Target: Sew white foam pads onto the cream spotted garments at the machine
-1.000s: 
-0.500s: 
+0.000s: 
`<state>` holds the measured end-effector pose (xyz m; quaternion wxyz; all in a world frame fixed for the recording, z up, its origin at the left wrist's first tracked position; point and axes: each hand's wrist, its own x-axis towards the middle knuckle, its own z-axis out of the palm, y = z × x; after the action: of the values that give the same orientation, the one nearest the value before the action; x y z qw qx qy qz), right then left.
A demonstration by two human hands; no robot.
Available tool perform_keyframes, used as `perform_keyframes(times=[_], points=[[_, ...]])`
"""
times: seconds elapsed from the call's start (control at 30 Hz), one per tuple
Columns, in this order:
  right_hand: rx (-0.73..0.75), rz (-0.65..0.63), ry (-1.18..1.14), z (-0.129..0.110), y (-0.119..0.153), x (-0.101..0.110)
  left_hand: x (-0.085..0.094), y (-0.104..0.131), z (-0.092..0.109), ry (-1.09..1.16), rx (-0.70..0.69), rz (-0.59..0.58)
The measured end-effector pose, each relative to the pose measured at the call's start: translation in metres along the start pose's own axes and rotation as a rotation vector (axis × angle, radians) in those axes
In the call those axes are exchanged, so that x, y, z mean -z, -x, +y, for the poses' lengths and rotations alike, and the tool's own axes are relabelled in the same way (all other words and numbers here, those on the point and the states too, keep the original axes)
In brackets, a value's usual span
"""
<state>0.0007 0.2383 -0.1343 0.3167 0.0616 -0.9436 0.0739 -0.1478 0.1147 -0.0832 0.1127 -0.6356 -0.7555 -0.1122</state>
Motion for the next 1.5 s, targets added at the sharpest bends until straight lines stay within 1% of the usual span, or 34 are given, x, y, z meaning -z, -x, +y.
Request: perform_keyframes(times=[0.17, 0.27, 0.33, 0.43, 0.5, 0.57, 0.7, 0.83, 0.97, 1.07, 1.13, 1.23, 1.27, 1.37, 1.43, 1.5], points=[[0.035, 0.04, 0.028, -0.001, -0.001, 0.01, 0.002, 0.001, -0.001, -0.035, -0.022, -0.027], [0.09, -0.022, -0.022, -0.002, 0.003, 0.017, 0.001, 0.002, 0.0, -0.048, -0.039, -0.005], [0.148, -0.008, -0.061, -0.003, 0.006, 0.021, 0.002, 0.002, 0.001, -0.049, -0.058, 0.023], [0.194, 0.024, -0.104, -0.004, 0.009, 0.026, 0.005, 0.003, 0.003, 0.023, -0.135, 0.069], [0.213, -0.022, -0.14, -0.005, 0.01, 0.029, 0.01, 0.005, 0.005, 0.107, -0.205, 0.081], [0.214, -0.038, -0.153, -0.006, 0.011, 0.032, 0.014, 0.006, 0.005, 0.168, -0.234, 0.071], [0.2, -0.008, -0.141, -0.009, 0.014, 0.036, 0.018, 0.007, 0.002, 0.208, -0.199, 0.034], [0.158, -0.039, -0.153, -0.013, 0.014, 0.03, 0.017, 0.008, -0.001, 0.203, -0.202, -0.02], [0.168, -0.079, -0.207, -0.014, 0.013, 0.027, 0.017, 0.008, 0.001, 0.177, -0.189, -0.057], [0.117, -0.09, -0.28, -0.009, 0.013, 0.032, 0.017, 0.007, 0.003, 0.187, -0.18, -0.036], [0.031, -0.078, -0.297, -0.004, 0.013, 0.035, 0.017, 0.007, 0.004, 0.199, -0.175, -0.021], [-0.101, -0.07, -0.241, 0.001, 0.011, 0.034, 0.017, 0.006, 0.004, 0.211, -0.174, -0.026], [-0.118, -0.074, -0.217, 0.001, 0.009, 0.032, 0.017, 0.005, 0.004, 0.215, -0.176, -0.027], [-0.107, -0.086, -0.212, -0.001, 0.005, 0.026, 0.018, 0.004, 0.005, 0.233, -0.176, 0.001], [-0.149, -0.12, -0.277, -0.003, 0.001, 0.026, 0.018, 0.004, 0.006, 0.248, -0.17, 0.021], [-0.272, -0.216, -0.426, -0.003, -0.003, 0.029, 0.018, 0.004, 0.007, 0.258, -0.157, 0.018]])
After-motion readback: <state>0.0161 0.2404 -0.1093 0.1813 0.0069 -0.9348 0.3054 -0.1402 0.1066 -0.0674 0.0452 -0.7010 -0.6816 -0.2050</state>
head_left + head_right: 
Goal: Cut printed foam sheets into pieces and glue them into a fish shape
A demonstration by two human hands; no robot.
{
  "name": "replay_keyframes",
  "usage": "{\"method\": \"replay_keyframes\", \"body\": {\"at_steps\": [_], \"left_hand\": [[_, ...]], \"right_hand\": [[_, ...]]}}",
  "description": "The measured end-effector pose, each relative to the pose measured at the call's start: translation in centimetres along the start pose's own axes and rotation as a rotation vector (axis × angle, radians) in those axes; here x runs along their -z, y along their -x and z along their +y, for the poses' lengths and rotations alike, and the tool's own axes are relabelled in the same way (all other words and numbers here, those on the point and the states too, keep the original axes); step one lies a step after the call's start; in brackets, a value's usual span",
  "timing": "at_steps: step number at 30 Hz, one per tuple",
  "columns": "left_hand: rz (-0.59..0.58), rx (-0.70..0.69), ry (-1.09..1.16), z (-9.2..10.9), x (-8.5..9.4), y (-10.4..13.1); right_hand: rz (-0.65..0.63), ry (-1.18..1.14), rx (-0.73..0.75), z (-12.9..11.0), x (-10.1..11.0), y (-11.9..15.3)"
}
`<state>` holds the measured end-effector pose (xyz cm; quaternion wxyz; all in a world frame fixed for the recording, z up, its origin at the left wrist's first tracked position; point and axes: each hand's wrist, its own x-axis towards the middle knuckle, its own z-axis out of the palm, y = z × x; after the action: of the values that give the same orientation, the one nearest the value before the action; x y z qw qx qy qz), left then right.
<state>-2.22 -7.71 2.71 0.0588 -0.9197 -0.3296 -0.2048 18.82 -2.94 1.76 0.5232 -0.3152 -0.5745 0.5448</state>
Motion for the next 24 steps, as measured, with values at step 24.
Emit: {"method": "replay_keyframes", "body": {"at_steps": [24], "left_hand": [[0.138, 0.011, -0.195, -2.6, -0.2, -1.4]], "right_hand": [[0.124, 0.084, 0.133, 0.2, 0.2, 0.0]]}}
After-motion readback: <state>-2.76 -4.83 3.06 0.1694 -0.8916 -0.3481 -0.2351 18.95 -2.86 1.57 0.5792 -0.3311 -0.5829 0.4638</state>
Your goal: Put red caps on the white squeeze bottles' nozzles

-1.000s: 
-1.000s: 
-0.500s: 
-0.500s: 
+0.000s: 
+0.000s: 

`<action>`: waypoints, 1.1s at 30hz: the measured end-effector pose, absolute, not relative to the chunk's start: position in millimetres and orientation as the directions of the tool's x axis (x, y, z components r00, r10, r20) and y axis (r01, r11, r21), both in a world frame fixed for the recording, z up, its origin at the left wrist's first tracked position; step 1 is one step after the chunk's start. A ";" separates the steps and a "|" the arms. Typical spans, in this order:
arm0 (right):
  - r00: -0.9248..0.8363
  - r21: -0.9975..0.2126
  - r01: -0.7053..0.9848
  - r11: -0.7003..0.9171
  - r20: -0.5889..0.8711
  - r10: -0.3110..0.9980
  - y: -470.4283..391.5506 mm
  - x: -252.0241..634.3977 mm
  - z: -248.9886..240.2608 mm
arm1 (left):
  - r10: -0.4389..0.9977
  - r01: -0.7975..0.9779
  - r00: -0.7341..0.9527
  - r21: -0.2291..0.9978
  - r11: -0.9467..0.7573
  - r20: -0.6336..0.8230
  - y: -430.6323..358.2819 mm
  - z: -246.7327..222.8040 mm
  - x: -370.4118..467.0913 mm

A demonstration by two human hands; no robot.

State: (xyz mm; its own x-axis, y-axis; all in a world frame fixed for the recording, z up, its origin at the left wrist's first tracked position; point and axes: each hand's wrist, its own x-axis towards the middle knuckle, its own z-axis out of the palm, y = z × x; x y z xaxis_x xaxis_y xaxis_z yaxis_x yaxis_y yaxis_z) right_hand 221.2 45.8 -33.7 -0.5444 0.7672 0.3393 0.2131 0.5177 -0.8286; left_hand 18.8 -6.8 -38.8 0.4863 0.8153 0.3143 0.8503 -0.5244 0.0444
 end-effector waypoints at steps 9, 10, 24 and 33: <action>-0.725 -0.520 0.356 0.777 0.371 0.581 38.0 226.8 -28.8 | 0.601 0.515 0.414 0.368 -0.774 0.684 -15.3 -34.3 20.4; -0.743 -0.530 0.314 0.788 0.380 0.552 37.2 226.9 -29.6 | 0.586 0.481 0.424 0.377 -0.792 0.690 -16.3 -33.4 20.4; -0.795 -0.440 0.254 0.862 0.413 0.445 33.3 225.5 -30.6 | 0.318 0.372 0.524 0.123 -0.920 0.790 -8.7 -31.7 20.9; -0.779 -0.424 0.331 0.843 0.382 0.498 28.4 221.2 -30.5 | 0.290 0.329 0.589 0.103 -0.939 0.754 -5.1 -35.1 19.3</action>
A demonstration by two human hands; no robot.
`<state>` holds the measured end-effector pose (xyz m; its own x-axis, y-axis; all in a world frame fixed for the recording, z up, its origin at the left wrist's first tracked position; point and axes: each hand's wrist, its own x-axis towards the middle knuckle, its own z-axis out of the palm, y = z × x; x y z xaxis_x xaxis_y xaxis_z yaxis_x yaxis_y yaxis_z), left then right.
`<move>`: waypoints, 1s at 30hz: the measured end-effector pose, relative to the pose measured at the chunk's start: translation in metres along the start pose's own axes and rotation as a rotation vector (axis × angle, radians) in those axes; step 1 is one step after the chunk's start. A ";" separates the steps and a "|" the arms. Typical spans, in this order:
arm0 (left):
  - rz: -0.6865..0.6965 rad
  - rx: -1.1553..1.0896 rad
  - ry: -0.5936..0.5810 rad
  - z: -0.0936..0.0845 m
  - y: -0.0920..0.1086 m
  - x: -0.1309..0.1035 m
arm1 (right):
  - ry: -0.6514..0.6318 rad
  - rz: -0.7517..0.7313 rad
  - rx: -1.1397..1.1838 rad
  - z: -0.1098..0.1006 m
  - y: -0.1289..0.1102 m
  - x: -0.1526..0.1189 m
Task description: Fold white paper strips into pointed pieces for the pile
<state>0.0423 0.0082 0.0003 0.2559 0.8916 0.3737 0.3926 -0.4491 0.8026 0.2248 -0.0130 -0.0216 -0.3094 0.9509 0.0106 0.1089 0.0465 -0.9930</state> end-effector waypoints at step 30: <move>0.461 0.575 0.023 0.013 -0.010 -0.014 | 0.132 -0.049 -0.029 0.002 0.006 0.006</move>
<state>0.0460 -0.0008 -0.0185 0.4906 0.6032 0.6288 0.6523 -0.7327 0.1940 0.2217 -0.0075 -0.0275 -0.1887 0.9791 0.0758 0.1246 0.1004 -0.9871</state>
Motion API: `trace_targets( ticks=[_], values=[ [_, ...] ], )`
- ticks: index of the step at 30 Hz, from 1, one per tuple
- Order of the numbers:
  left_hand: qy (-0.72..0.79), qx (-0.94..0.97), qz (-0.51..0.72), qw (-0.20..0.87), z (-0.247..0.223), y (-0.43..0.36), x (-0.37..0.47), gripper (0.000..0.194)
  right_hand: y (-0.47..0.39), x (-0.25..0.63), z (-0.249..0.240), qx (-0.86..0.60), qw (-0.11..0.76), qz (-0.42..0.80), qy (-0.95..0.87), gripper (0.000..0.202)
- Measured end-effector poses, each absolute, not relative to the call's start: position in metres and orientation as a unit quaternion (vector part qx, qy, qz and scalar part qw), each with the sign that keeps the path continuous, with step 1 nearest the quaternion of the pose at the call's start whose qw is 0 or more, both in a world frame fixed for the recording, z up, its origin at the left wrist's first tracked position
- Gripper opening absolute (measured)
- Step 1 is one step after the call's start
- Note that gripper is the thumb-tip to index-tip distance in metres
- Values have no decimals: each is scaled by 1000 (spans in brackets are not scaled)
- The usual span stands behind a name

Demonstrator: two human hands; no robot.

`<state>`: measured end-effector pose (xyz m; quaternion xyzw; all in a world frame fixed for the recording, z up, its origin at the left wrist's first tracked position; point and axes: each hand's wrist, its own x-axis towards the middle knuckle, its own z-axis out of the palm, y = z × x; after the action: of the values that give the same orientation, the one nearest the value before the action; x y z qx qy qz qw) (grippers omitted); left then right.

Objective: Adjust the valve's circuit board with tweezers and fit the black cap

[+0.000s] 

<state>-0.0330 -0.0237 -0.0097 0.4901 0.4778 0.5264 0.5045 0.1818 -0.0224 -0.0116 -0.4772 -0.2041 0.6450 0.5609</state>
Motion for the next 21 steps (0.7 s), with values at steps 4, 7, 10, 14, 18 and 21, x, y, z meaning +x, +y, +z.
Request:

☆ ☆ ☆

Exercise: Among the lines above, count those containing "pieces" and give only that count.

Exercise output: 2